Lösliche ACE2-Rezeptoren
Ein neuer Therapieansatz könnte darin bestehen, dem SARS-CoV-2-Virus hohe Mengen seines Rezeptors in im Blut gelöster Form anzubieten und so von Rezeptoren im Lungengewebe fernzuhalten.
Das Angiotensin Converting Enzyme 2 (ACE2) ist der Rezeptor für das schon beschriebene S-Protein des SARS-CoV-2-Virus und damit dessen Eintrittspforte in Gewebe des Nasen-Rachen-Raums, insbesondere aber der unteren Atemwege, also der Bronchien und der Lunge. Auch im Herzen findet sich ACE2, was möglicherweise im Rahmen schwerer COVID-19-Verläufe beobachtete Herzmuskelentzündungen erklärt.
Die eigentliche biologische Funktion von ACE2 ist eine andere: Es ist ein Gegenspieler im sogenannten Renin-Angiotensin-Aldosteron-Regelkreis (RAAS), der wesentlich den menschlichen Flüssigkeitshaushalt und die Blutdruckregulation verantwortet und durch verschiedene Zellen der Nieren und Nebennierenrinde gesteuert wird. Eine häufig gegen hohen Blutdruck und eine Herzmuskelschwäche (Herzinsuffizienz) eingesetzte Medikamentengruppe, die sogenannten Sartane (Losartan, Valsartan, Telmisartan u.a.), blockieren den Angiotensin-Rezeptor 1 und setzen so die Wirkung des die Gefäße verengenden und das Zellwachstum beeinflussende Gewebshormon Angiotensin II außer Kraft.
In allen wichtigen internationalen Fachzeitschriften, zuletzt im New England Journal of Medicine, wurden die möglichen Effekte einer Behandlung mit Sartanen auf das Risiko eines schweren Verlaufs einer SARS-CoV-2-Infektion aufgrund der Wechselwirkungen mit ACE2 analysiert. Nach früheren Spekulationen von Wissenschaftlern aus China und der Schweiz, dass Sartane zu einer erhöhten Gewebedichte von ACE2 führen und so ein Risiko für schwere Krankheitsverläufe bedeuten, wird dieser Medikamentenklasse derzeit eher eine schützende Funktion zugeschrieben. Das Zusammenspiel zwischen SARS-CoV-2 und der Regulation der ACE2-Ausprägung bei entzündlichen Lungenschäden wird wissenschaftlich noch nicht vollständig verstanden. An der Universität von Minnesota wurden zwei kontrollierte Studien gestartet, die den Nutzen von Losartan bei hospitalisierten und ambulanten Patientinnen und Patienten mit SARS-CoV-2-Infektion im Vergleich zu einer Scheintherapie (Placebo) untersuchen sollen.

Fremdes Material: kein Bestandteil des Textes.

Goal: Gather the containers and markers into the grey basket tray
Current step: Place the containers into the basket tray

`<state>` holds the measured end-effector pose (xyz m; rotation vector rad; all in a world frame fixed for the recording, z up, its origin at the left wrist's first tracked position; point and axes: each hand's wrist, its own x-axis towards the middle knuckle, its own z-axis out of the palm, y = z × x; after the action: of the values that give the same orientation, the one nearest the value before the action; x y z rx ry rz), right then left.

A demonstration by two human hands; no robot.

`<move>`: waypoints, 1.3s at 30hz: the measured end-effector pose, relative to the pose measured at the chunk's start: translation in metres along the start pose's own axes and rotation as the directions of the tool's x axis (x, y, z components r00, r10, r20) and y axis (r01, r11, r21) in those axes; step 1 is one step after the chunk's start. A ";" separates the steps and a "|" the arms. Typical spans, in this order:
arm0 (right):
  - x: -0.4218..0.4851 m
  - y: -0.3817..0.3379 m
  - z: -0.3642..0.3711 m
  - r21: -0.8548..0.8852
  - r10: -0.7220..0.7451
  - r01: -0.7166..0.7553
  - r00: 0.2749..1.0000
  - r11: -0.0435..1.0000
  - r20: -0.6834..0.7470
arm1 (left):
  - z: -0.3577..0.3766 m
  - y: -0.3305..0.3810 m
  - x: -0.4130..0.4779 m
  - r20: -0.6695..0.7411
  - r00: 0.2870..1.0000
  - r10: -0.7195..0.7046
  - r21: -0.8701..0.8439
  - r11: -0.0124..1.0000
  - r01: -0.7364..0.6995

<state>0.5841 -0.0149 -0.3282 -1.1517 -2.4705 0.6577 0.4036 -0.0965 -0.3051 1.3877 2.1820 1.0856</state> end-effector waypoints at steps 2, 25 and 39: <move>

Ein interessanter neuer Therapieansatz ist die intravenöse Gabe von im Labor synthetisch hergestellten (rekombinanten) ACE2-Rezeptoren (rhACE2). Die Idee dahinter ist, dass SARS-CoV-2-Viren durch die im Blut gelösten Rezeptoren gebunden werden und so nicht an Rezeptoren im Lungengewebe gelangen. Die Grundlagen wurden gerade in der Fachzeitschrift Cell veröffentlicht. Der Hersteller, APEIRON Biologics AG mit Sitz in Wien, hat eine klinische Phase-2-Studie an 200 Patientinnen und Patienten mit schwerem COVID-19-Verlauf in Österreich, Dänemark und Deutschland begonnen um zu prüfen, ob rhACE2 (mit dem vorläufigen Substanznamen APN01 oder GSK2586881) im Vergleich zu Placebo das Risiko für ein Lungenversagen reduziert.
Fazit
Aufgrund seiner Schlüsselfunktion werden alle Medikamente, die mit dem ACE2-Rezeptor in Verbindung stehen, zukünftig von wissenschaftlichem und klinischem Interesse sein.